Available data below:
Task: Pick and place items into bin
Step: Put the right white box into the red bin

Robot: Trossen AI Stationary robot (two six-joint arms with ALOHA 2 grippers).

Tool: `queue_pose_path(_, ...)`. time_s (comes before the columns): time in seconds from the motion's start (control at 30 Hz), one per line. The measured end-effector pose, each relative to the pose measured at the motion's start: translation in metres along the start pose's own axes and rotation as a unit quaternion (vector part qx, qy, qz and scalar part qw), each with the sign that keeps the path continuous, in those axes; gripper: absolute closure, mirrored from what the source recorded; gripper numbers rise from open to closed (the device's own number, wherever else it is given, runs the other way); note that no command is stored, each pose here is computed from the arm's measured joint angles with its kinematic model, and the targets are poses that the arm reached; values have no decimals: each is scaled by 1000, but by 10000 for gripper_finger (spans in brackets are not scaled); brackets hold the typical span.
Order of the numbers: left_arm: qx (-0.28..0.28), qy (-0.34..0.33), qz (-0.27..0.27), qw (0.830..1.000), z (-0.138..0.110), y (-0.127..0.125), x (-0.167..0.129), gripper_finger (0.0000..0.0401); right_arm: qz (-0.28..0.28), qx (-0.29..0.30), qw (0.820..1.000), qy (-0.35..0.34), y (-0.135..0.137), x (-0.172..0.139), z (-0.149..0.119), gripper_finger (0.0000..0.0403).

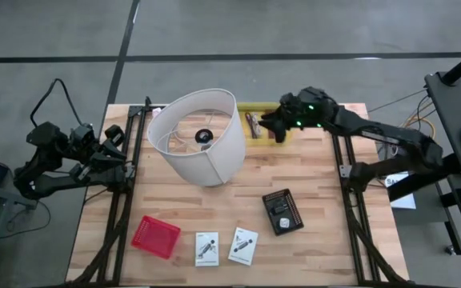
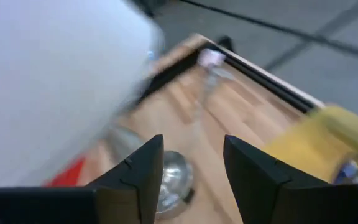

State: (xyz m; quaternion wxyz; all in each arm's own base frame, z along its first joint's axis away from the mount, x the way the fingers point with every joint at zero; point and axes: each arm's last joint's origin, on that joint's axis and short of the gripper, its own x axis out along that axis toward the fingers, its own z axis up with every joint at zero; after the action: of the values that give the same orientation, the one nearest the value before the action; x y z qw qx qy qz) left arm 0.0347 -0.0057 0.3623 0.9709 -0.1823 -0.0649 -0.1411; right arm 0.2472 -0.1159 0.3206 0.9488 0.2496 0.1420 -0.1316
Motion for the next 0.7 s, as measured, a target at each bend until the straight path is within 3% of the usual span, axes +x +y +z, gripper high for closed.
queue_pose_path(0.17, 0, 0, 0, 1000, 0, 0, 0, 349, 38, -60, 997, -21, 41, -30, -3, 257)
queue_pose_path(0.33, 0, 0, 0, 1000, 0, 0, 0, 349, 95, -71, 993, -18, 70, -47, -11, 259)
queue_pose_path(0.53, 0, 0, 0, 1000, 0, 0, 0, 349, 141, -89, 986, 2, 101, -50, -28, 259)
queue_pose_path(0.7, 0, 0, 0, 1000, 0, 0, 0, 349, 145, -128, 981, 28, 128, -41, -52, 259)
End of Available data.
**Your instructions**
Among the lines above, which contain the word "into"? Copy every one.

**Response area**
Task: Pick and place items into bin
Step: Put the right white box into the red bin

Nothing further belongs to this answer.